- [WHAT IS NEEDED]
Only the lines from the one containing "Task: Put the" through the last line of the data below belong in your answer, copied exactly and without pictures.

+++ MATERIAL PROVIDED

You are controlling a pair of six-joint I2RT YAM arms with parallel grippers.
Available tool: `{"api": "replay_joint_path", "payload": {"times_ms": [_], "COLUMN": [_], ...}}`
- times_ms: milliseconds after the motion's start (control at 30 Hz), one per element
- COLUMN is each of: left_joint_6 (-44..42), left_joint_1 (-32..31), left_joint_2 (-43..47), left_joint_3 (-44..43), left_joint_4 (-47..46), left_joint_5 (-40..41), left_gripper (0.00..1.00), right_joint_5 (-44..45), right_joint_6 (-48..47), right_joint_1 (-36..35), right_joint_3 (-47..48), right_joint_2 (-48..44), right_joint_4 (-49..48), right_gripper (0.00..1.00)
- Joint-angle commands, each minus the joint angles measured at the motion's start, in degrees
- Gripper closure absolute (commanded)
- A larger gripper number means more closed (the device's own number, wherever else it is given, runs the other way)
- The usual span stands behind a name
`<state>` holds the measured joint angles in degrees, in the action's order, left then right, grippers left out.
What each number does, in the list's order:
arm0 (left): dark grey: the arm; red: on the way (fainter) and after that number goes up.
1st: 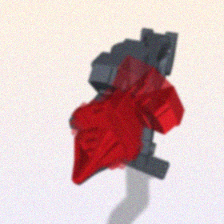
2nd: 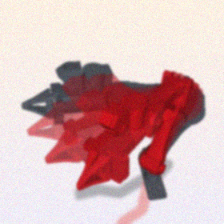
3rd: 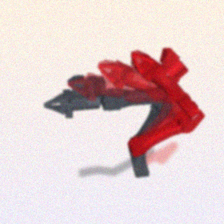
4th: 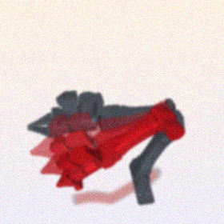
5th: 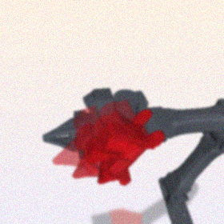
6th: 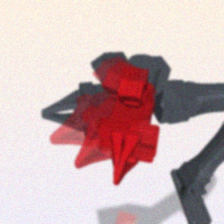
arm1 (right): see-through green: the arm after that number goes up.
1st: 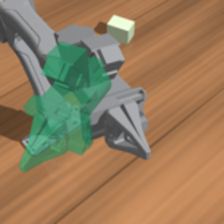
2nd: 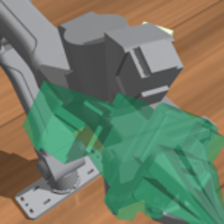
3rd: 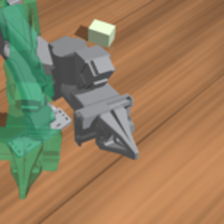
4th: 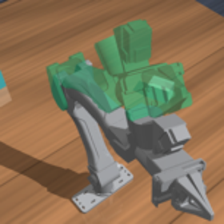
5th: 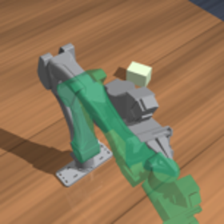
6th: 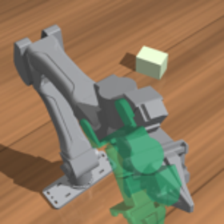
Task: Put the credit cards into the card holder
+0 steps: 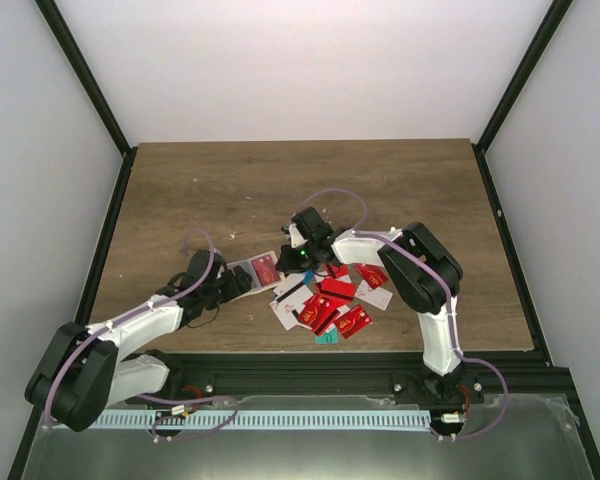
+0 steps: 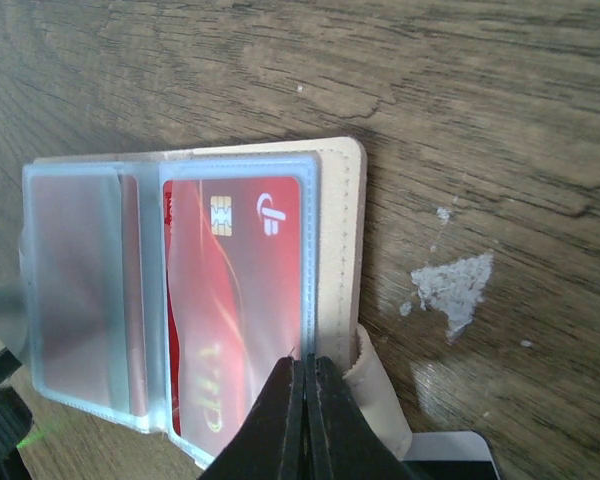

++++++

- [SOLUTION]
Task: Put the credit cards into the card holder
+0 steps: 
+0 steps: 

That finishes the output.